→ **Required action**: Tell how many lines in the data below hold the string "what"; give nothing but the number.

→ **Supplied records**:
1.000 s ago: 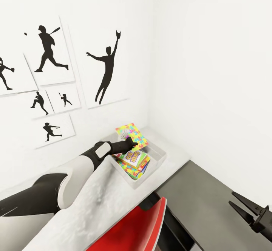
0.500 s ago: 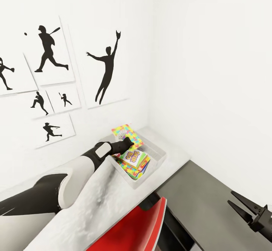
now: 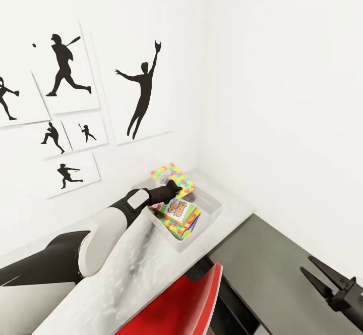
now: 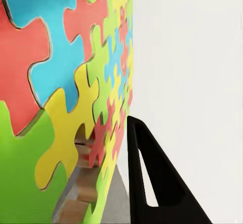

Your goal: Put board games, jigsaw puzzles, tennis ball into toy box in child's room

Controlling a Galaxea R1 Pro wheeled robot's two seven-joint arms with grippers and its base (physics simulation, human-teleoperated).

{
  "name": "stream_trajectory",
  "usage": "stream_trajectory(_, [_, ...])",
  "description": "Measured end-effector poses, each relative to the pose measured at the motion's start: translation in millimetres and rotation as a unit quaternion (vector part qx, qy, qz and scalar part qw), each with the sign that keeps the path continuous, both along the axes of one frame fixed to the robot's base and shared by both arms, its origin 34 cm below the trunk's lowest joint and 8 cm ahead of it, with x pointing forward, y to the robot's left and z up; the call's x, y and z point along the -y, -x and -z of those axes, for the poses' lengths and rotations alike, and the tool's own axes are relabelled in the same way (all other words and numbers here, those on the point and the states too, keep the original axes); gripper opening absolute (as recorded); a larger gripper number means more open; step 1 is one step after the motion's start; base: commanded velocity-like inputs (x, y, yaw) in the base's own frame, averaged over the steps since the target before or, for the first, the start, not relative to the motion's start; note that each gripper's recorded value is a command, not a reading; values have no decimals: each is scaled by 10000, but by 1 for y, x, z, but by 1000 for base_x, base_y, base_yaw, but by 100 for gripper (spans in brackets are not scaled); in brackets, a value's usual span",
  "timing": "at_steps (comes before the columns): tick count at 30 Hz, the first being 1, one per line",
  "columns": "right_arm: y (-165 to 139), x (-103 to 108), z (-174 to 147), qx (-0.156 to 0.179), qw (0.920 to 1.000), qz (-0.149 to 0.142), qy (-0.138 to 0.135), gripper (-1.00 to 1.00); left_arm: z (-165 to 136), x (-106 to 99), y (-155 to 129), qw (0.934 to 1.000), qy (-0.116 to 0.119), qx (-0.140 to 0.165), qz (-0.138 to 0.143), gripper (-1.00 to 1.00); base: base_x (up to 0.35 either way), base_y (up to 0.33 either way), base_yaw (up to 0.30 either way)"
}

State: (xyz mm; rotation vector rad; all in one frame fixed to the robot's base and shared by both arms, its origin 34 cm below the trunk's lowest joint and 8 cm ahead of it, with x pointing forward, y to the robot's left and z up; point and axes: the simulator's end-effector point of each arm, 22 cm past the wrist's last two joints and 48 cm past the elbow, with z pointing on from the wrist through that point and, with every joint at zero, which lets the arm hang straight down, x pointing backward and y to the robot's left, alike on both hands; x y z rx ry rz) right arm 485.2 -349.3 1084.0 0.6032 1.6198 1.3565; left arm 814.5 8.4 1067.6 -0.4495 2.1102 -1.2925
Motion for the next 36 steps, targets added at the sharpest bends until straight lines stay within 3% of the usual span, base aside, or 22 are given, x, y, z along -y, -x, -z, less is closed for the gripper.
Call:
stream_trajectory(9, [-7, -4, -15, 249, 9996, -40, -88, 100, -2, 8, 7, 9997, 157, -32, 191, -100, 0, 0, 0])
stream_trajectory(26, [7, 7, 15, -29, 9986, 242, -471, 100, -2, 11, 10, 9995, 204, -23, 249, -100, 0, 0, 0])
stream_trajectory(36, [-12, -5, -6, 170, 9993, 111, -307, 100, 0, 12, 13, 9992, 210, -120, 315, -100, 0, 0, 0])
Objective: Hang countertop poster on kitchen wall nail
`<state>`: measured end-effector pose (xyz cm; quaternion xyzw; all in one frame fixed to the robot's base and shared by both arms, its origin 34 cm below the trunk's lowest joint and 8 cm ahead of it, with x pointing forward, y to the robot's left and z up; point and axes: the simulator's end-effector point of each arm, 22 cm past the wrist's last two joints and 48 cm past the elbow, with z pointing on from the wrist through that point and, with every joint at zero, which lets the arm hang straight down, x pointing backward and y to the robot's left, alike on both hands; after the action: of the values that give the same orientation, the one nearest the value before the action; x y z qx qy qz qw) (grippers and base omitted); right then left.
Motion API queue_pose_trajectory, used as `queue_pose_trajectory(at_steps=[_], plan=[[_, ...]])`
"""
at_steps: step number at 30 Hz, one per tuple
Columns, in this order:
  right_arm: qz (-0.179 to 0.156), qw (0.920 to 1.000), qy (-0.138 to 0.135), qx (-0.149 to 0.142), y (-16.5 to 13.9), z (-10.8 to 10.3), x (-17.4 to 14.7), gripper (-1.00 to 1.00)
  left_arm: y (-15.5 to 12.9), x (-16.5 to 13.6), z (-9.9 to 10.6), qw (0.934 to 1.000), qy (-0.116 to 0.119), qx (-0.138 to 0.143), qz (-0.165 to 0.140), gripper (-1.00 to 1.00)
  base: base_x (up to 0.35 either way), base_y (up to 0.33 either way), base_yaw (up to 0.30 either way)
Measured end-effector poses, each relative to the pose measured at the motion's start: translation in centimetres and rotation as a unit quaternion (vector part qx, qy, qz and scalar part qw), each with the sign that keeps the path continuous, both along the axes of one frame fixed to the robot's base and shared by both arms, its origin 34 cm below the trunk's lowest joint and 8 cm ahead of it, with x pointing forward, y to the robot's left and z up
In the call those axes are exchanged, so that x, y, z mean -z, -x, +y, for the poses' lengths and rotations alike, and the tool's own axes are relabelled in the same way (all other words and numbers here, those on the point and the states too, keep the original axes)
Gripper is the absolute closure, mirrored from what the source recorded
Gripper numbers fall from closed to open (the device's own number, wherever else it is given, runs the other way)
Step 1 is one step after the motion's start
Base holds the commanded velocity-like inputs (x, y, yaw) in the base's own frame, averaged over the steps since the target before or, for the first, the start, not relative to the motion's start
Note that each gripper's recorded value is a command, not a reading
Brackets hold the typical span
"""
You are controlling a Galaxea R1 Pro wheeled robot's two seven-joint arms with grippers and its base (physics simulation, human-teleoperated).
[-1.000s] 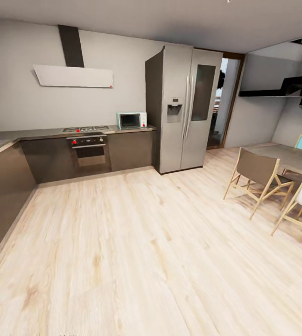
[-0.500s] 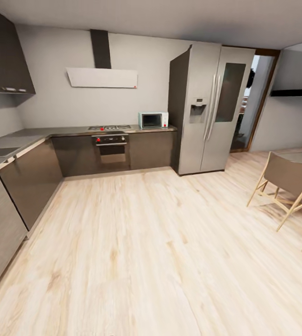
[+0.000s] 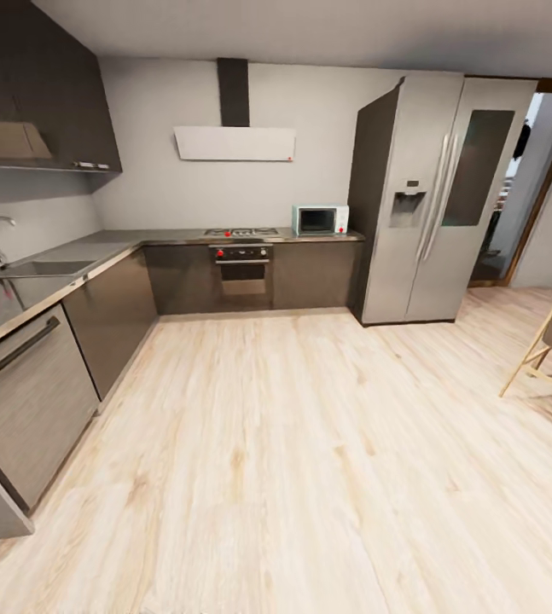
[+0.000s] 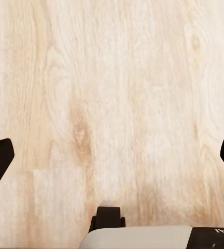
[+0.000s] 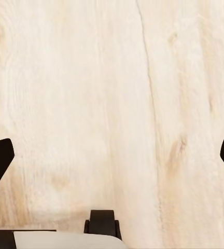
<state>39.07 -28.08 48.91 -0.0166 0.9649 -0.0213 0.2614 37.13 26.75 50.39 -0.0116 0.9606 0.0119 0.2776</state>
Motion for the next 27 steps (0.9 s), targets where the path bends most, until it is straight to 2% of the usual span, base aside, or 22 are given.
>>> queue_pose_trajectory(at_steps=[27], plan=[[0.000, 1.0000, 0.000, 0.000, 0.00, 0.00, 0.00, -1.00, 0.02, 0.01, -0.04, 1.0000, 0.000, 0.001, 0.000, -1.00, 0.003, -0.001, 0.290]])
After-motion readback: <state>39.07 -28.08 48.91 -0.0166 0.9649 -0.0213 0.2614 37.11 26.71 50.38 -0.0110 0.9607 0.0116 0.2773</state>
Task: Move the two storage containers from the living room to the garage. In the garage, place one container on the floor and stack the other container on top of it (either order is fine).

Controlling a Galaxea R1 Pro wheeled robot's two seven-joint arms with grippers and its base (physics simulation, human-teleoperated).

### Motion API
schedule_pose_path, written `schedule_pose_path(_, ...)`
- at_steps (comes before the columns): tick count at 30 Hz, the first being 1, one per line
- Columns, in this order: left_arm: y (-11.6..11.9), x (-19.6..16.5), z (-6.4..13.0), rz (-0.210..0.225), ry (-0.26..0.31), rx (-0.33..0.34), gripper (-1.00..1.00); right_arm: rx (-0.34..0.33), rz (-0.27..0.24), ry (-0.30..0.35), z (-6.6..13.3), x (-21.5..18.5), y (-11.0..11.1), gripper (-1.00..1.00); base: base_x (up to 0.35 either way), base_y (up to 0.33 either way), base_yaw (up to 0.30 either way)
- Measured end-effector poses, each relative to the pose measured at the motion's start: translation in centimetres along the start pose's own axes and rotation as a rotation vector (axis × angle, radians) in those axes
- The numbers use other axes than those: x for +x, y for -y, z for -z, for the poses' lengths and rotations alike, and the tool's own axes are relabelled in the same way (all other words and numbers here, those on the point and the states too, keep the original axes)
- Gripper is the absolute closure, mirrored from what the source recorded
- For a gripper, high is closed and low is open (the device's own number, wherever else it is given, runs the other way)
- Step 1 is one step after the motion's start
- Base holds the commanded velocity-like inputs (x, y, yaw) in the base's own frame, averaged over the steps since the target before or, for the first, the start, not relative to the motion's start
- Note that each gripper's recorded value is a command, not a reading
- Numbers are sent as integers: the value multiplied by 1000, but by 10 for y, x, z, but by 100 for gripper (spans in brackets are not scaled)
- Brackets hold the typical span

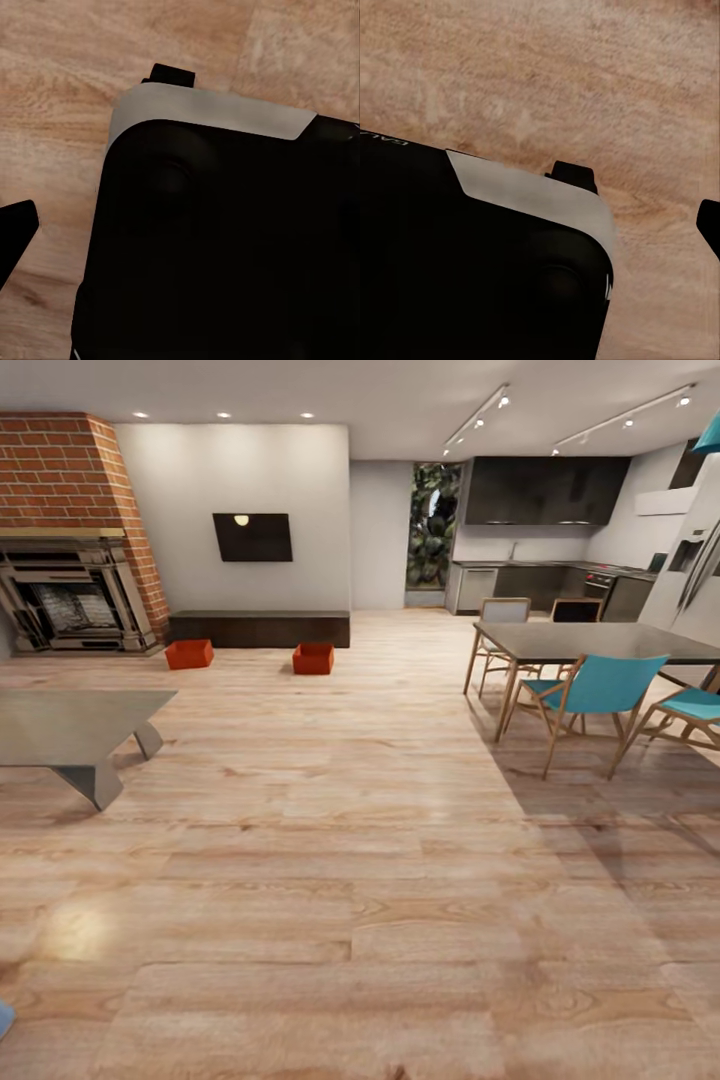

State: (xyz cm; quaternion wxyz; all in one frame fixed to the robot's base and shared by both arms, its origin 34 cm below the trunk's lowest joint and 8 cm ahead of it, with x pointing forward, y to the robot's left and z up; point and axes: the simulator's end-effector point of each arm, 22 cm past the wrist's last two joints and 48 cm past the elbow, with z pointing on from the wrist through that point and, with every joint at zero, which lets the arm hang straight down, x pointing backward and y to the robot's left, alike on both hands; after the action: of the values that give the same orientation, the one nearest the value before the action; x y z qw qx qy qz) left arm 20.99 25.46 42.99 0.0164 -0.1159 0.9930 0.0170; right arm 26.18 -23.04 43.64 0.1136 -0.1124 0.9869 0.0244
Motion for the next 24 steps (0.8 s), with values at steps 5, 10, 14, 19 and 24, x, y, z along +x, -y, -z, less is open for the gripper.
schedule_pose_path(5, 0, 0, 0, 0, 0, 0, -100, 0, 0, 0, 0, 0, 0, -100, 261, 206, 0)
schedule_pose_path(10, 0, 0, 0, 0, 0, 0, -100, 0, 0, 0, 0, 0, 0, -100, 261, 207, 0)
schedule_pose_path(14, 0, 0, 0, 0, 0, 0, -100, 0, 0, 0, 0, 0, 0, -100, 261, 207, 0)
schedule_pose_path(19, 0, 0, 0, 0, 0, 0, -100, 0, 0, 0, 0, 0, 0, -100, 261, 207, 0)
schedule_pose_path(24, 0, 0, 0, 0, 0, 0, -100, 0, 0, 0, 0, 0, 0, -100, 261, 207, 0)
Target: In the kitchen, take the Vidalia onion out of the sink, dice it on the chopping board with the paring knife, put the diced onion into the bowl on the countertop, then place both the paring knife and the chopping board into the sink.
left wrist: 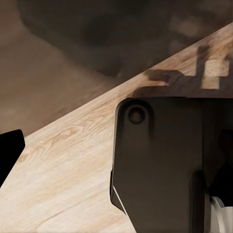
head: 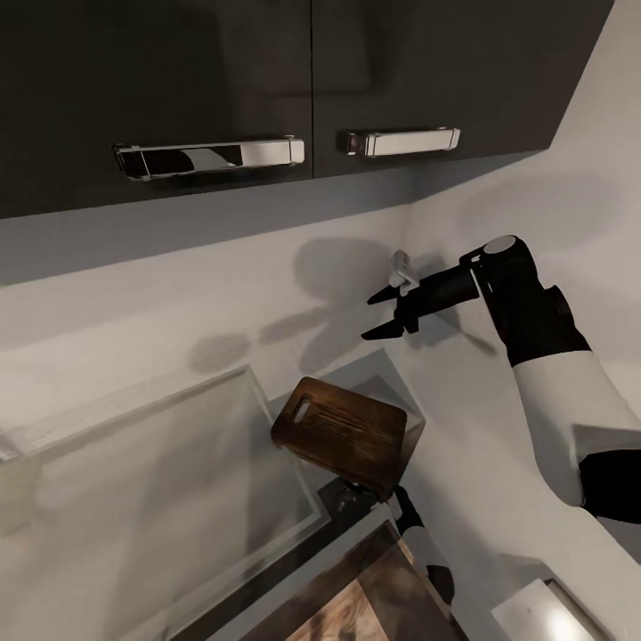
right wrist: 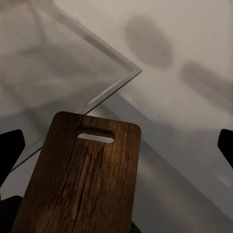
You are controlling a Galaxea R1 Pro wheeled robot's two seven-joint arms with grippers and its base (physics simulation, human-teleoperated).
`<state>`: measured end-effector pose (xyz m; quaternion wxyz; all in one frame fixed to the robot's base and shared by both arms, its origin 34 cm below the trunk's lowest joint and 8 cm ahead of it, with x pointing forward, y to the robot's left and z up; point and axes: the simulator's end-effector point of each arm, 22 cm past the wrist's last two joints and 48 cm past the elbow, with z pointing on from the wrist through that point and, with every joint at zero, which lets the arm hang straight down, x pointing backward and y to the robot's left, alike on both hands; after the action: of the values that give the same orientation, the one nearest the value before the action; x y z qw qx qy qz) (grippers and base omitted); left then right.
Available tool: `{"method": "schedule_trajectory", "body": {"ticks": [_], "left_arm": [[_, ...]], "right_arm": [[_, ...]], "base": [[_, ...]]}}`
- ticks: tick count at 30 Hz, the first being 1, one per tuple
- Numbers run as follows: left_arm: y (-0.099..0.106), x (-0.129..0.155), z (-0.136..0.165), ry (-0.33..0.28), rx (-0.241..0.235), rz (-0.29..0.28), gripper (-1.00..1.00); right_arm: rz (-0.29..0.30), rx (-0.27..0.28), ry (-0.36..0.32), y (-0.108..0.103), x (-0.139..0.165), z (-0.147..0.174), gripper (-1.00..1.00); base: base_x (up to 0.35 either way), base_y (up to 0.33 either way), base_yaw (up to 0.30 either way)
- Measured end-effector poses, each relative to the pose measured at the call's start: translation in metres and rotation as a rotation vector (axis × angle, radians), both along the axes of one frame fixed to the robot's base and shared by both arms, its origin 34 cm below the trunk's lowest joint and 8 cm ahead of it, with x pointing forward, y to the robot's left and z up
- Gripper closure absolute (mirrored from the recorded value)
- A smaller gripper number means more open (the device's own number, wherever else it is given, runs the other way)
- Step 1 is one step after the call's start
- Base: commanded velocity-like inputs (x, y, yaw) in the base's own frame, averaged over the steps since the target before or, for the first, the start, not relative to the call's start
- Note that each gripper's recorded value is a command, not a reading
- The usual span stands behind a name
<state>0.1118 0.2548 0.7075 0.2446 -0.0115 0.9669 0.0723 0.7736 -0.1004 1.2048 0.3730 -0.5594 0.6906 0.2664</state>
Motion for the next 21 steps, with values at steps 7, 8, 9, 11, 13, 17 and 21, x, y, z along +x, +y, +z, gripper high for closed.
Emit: {"method": "schedule_trajectory", "body": {"ticks": [7,8,9,11,13,17,21], "left_arm": [[0.000,-0.002,0.000,0.008,0.000,0.000,-1.00],[0.000,-0.003,0.000,0.009,0.000,0.000,-1.00],[0.000,-0.003,0.000,0.011,0.000,0.000,-1.00],[0.000,-0.004,0.000,0.014,0.000,0.000,-1.00],[0.000,-0.005,0.000,0.017,0.000,0.000,-1.00],[0.000,-0.007,0.000,0.024,0.000,0.000,-1.00],[0.000,-0.009,0.000,0.031,0.000,0.000,-1.00]], "right_arm": [[0.035,-0.051,0.018,0.009,-0.006,-0.018,-1.00],[0.041,-0.059,0.021,0.010,-0.007,-0.021,-1.00],[0.043,-0.062,0.023,0.011,-0.007,-0.023,-1.00],[0.052,-0.066,0.027,0.014,-0.008,-0.027,-1.00],[0.062,-0.063,0.030,0.020,-0.009,-0.028,-1.00],[0.083,-0.052,0.033,0.033,-0.011,-0.031,-1.00],[0.114,-0.033,0.034,0.054,-0.016,-0.031,-1.00]], "base": [[0.000,0.000,0.000],[0.000,0.000,0.000],[0.000,0.000,0.000],[0.000,0.000,0.000],[0.000,0.000,0.000],[0.000,0.000,0.000],[0.000,0.000,0.000]]}}
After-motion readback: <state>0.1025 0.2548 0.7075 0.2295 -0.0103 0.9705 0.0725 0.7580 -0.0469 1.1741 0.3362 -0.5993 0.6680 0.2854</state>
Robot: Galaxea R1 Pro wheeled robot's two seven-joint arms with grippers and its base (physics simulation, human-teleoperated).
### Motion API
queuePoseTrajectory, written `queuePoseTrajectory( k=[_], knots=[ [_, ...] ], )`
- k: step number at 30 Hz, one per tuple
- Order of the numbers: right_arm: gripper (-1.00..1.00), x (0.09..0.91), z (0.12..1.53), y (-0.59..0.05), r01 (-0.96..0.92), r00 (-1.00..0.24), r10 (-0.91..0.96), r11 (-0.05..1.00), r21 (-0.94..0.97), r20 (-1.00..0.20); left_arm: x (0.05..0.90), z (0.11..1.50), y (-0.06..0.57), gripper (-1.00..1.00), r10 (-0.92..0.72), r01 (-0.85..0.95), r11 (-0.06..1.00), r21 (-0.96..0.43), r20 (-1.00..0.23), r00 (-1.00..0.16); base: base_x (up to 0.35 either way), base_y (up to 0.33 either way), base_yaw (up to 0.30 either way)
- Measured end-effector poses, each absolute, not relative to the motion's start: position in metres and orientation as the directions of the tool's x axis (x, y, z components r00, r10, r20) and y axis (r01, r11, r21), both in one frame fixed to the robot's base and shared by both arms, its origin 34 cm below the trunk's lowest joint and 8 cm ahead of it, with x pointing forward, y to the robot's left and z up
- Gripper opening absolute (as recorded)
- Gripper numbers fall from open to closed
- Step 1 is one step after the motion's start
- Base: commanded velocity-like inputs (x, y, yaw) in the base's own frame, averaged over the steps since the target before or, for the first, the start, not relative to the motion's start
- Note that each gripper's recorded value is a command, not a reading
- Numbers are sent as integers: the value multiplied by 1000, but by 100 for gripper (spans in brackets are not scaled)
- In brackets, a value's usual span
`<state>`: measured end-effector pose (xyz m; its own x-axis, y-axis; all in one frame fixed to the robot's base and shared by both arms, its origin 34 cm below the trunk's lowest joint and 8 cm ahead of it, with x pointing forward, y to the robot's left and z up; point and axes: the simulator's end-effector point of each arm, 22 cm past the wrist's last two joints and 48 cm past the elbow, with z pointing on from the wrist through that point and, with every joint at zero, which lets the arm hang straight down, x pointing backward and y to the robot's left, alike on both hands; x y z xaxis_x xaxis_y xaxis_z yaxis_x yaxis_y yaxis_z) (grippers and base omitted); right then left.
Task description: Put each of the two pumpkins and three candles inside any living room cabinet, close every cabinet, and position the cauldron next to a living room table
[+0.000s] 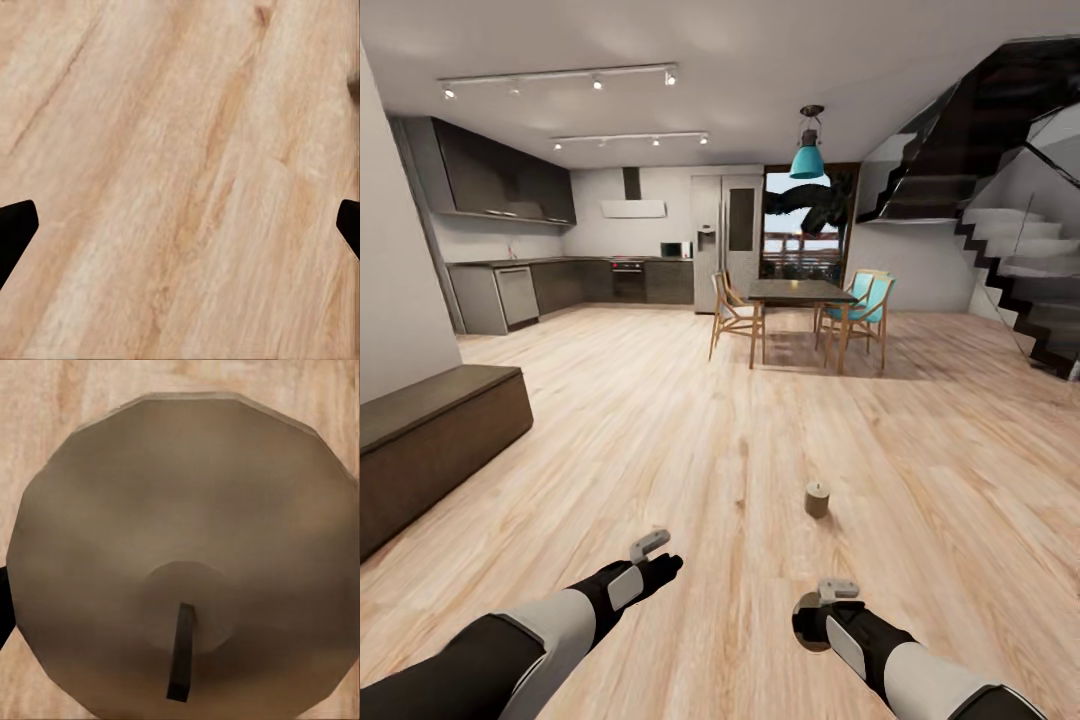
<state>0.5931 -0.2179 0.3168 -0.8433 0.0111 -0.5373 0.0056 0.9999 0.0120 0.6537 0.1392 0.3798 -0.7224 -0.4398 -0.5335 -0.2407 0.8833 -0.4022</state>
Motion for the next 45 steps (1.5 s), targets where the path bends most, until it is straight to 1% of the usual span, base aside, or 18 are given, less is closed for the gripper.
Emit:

→ **Output for this task**: 2